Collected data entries
————
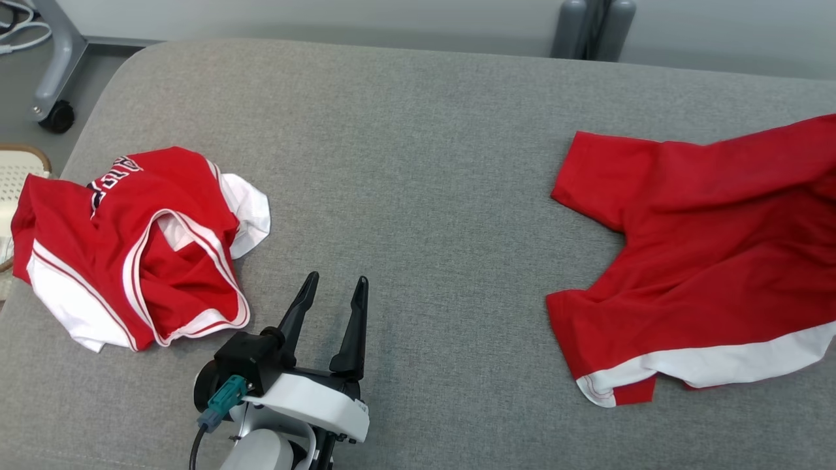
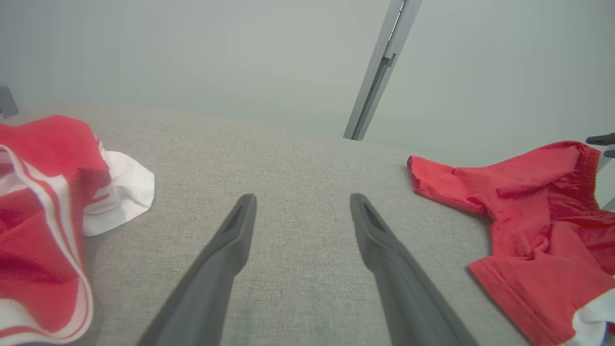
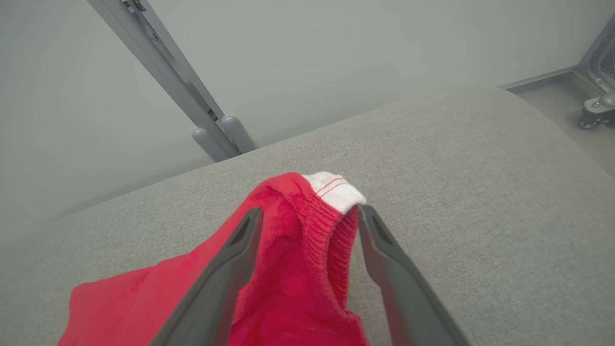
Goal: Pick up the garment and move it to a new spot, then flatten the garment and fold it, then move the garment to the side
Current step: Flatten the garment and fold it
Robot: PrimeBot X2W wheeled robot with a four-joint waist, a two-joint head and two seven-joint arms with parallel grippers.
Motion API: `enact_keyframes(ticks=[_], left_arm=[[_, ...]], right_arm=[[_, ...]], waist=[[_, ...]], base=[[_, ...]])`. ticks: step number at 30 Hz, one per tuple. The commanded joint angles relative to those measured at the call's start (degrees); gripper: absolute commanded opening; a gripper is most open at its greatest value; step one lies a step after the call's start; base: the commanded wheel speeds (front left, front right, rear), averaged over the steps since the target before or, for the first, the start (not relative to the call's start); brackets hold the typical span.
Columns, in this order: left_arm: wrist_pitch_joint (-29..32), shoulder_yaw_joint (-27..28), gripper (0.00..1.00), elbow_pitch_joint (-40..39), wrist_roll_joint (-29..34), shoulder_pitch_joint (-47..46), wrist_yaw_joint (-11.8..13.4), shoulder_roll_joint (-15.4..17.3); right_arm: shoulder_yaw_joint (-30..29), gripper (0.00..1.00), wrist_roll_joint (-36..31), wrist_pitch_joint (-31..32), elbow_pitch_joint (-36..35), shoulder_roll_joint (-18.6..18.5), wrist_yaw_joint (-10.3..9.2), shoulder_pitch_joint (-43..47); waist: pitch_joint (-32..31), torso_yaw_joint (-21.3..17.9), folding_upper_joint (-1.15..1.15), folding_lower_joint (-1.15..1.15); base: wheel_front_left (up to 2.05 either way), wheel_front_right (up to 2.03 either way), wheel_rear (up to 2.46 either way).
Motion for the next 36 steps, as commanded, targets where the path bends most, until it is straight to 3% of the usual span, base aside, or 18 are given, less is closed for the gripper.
enact_keyframes(ticks=[1,6,9,11,18,25,29,31,36], left_arm=[[-0.1,0.2,1.0,0.1,0.2,-0.3,-0.3,0.2],[-0.1,0.1,1.0,0.0,0.2,0.2,-0.3,0.3],[-0.1,0.1,1.0,0.3,0.3,0.6,-0.4,0.2],[-0.1,0.2,1.0,0.4,0.1,0.7,-0.3,0.2],[-0.1,1.7,1.0,-0.7,0.5,1.8,-0.1,0.2],[-0.1,3.4,1.0,-3.1,1.1,3.8,0.0,0.2],[-0.1,3.9,1.0,-4.2,1.3,4.6,0.0,0.2],[-0.1,4.0,1.0,-4.8,1.5,5.2,0.1,0.3],[-0.1,4.1,1.0,-5.9,1.7,5.8,0.4,0.2]], right_arm=[[-0.1,1.0,-0.7,1.2,0.1,-0.7,0.03,-0.5],[-1.6,1.0,-2.9,10.4,0.0,0.0,0.03,-1.5],[-1.7,1.0,-4.9,11.8,0.1,-1.0,0.01,-2.4],[-1.5,1.0,-7.2,9.2,0.1,-1.3,0.01,-3.2],[-1.1,1.0,-11.1,-3.6,-0.8,3.4,0.01,-1.9],[-0.7,1.0,-10.6,-18.3,-8.0,6.0,0.02,5.5],[-1.3,1.0,-10.3,-21.4,-12.1,5.9,0.02,9.7],[-2.5,1.0,-10.7,-22.1,-15.0,5.5,0.02,12.7],[-14.0,1.0,-18.3,-22.1,-26.8,5.0,0.02,22.6]], waist=[[-0.4,-0.5,0.0,0.0],[-0.8,-0.7,0.0,0.0],[-1.1,-0.6,0.0,0.0],[-1.5,-0.4,0.0,0.0],[-4.3,-1.6,0.0,0.0],[-7.2,-5.2,0.0,0.0],[-7.8,-6.9,0.0,0.0],[-8.1,-7.9,0.0,0.0],[-8.5,-10.2,0.0,0.0]], base=[[0.0,0.0,0.0],[0.0,0.0,0.0],[0.0,0.0,0.0],[0.0,0.0,0.0],[0.0,0.0,0.0],[0.0,0.0,0.0],[0.0,0.0,0.0],[0.0,0.0,0.0],[0.0,0.0,0.0]])
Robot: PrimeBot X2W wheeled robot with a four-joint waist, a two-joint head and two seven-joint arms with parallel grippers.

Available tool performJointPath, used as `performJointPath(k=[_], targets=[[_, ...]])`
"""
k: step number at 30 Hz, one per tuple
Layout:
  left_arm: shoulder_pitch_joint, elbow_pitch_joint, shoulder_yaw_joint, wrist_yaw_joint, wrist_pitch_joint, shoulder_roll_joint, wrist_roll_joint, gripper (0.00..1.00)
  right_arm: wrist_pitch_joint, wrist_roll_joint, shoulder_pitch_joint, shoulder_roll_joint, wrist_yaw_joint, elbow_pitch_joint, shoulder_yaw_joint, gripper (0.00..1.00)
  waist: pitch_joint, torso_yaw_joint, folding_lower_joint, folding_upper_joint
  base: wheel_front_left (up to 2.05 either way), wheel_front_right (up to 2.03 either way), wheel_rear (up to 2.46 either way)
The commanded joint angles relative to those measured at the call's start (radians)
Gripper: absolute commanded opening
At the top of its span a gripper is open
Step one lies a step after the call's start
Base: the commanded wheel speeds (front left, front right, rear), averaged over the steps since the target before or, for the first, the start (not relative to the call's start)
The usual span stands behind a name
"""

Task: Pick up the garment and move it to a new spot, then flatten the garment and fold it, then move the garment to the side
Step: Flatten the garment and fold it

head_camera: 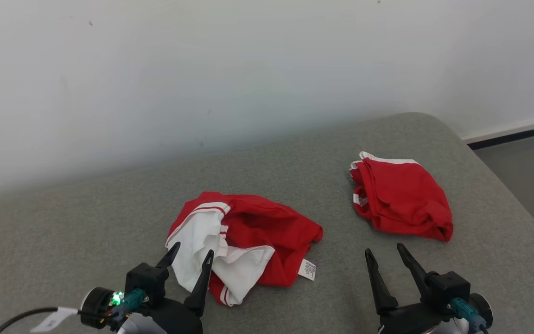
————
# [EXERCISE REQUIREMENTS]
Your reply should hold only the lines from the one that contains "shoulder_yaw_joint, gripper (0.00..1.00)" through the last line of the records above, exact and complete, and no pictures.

# [ANSWER BOX]
  right_arm: wrist_pitch_joint, wrist_roll_joint, shoulder_pitch_joint, shoulder_roll_joint, wrist_yaw_joint, elbow_pitch_joint, shoulder_yaw_joint, gripper (0.00..1.00)
  waist: pitch_joint, torso_yaw_joint, folding_lower_joint, folding_upper_joint
  base: wheel_front_left (up to 2.05 either way), wheel_front_right (up to 2.03 either way), wheel_rear (up to 2.46 either way)
The commanded joint angles relative to those measured at the call's start (radians)
Gripper: absolute commanded opening
At the top of its span a gripper is open
Step one lies a step after the call's start
Base: the commanded wheel speeds (front left, front right, rear), averaged over the steps since the target before or, for the first, the start (not relative to the call's start)
The usual span stands behind a name
"""

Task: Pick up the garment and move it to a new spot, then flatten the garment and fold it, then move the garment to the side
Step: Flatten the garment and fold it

head_camera: 

The requested output has been produced.